Mister Pip
Well someone made a huge clanger of a mistake throwing this review copy out pristine and unread to the Marylebone High Street Oxfam bookshop, except that Oxfam are in profit and so am I for having read it.
Mister Pip by Lloyd Jones published by John Murray and reviewed favourably already on Cornflower and Asylum.
I haven't been back to see what they've written because I've just put the book down and my head is bursting with thoughts that are probably not original but I have to write them down this minute.
A book about power in all its guises.
The physical brute power of civil war
...the power of the human spirit to conquer
...the power of the written word, of literature
...of the oral storytelling tradition
...of teaching and learning
...of memory and imagination
...of questions
...of dreams
...of fear
...of morality.."to be human is to be moral and you cannot have a day off when it suits"
...and ultimately of survival.
I thought perhaps I'd own up to the condition a book can end up in by the time I've finished reading and also how I mine the nuggets and remember them.Some people use notebooks but I'm afraid all my books have this sort of thing on the first page and throughout.
I find a pencil sits nicely across the top of my glasses, which I'm told looks unusual.
Matilda growing up on a remote Pacific Island finds herself trapped with her mother and other villagers in a brutal conflagration between rival forces.
Up steps a white resident Mr Watts to continue the children's schooling in the face of much trauma and adversity.
He reads Great Expectations to them and the children share it with their parents and in so doing imaginations are transported far and wide and away from the fears of day to day life on the island.
Pip becomes as real as the next child.
Mr Dickens a man they know.
Lloyd Jones is a New Zealand writer, this the first of his eight books to be published in the UK, and we can but hope that John Murray are picking up some more because I for one would love to read them.
He has nailed the young Matilda's voice so confidently and soundly in this book that you get the feeling whatever he tackles he'd do it well.The ravaged beauty of the Pacific island and the deprivations suffered by the inhabitants all keenly but not excessively illuminated; this is life as they know it and through the resilient unknowing eyes of the young Matilda it's par for the course.
There are a episodes of stomach-churning violence reduced by Lloyd Jones to a few simple sentences, nothing gratuitous and all reflecting Matilda's adult observations
"I remember feeling preternaturally calm. This is what deep fear does to you. It turns you into a state of unfeeling"
The matter-of-fact way this is all disclosed allowing me as a reader to experience a measure of that "state of unfeeling", but I was not to be let off the hook completely.Lloyd Jones quietly made sure the truth sank in, like a muffled sledgehammer, a few sentences later.
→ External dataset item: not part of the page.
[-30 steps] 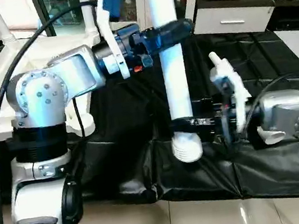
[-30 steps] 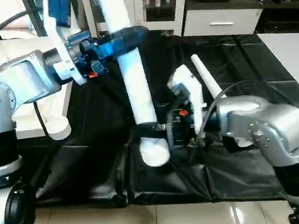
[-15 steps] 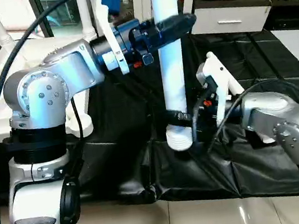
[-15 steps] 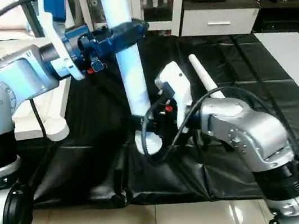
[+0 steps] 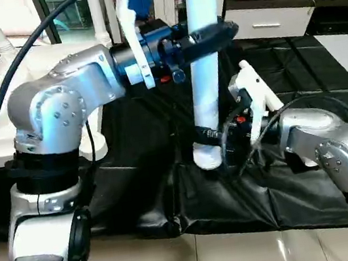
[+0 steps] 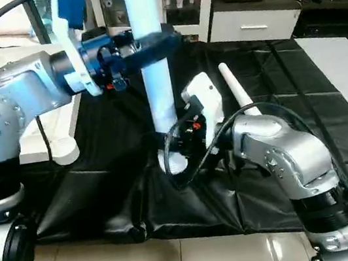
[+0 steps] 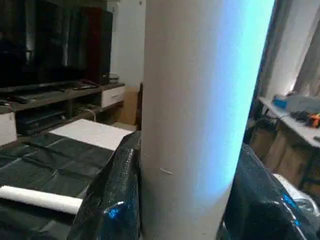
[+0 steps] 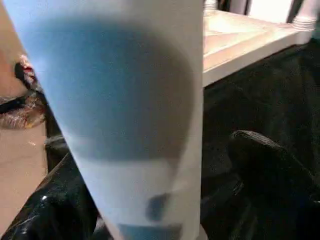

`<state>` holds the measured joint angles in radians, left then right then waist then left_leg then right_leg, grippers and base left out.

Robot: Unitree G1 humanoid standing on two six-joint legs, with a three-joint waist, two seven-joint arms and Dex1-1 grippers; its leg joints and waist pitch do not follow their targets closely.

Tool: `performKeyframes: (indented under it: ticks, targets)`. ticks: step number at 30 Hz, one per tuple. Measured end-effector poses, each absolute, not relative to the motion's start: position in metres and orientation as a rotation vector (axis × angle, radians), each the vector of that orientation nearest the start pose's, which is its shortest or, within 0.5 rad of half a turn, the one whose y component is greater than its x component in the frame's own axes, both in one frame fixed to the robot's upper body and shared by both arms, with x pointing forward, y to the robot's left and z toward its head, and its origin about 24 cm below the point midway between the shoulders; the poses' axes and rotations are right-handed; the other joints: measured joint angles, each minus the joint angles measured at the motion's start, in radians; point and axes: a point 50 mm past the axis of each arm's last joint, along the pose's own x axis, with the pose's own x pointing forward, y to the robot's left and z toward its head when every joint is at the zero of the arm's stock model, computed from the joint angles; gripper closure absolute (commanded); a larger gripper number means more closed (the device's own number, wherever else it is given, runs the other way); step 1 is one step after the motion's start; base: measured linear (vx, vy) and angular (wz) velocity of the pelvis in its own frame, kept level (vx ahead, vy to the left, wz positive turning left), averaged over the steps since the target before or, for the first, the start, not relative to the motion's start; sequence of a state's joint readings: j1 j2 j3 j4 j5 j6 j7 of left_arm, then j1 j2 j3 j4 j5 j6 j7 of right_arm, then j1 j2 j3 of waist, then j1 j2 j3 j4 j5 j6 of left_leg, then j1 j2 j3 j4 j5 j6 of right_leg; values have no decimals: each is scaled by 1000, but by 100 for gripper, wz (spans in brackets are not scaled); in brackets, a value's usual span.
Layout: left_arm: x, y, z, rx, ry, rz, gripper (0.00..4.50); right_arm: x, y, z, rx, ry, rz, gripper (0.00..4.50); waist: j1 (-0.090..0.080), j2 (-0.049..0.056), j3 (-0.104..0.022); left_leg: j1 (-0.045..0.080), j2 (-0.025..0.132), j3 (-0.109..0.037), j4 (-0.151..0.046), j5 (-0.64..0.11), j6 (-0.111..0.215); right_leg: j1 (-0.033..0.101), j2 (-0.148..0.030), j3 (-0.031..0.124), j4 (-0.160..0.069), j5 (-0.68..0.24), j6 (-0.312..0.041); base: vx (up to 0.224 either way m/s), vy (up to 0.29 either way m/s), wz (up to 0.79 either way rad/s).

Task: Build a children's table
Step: Pick table leg

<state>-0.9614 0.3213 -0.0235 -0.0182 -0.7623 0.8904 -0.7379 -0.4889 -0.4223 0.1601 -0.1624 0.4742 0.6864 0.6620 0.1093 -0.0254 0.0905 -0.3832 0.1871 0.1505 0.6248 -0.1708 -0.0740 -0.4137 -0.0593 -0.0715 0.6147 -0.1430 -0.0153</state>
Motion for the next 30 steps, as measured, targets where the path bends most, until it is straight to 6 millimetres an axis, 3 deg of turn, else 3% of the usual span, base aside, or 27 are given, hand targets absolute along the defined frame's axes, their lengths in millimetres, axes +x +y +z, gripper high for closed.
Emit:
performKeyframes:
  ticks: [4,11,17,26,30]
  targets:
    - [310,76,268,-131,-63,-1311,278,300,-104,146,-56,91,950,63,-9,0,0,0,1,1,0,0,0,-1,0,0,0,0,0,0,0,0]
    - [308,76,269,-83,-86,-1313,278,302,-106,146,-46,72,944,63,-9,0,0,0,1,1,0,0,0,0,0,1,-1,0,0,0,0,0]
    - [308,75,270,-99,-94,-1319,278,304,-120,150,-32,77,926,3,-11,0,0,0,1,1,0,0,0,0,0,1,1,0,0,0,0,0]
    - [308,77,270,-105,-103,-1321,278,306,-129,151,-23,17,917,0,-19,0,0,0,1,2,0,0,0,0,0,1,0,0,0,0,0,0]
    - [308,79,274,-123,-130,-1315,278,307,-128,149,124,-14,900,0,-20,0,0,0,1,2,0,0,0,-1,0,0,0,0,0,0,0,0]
A mega-good read, sorry this one won't be going back to Oxfam and wouldn't it be good to see it make the Booker Longlist?
Dare we hope?
Coming soon a collaboration between Dovegreyreader and A.N.Other blog (you'll have to guess until they reveal) planning a joint Blog Bookerthon longlist read for your delectation any day now and it would really help things along if we'd read a few to steal a march, that's the first result to be declared...how many have we tucked under our belt already?
Secondly, am I going to be forced to read Chesil Beach?
Anyone else up for this folly in August?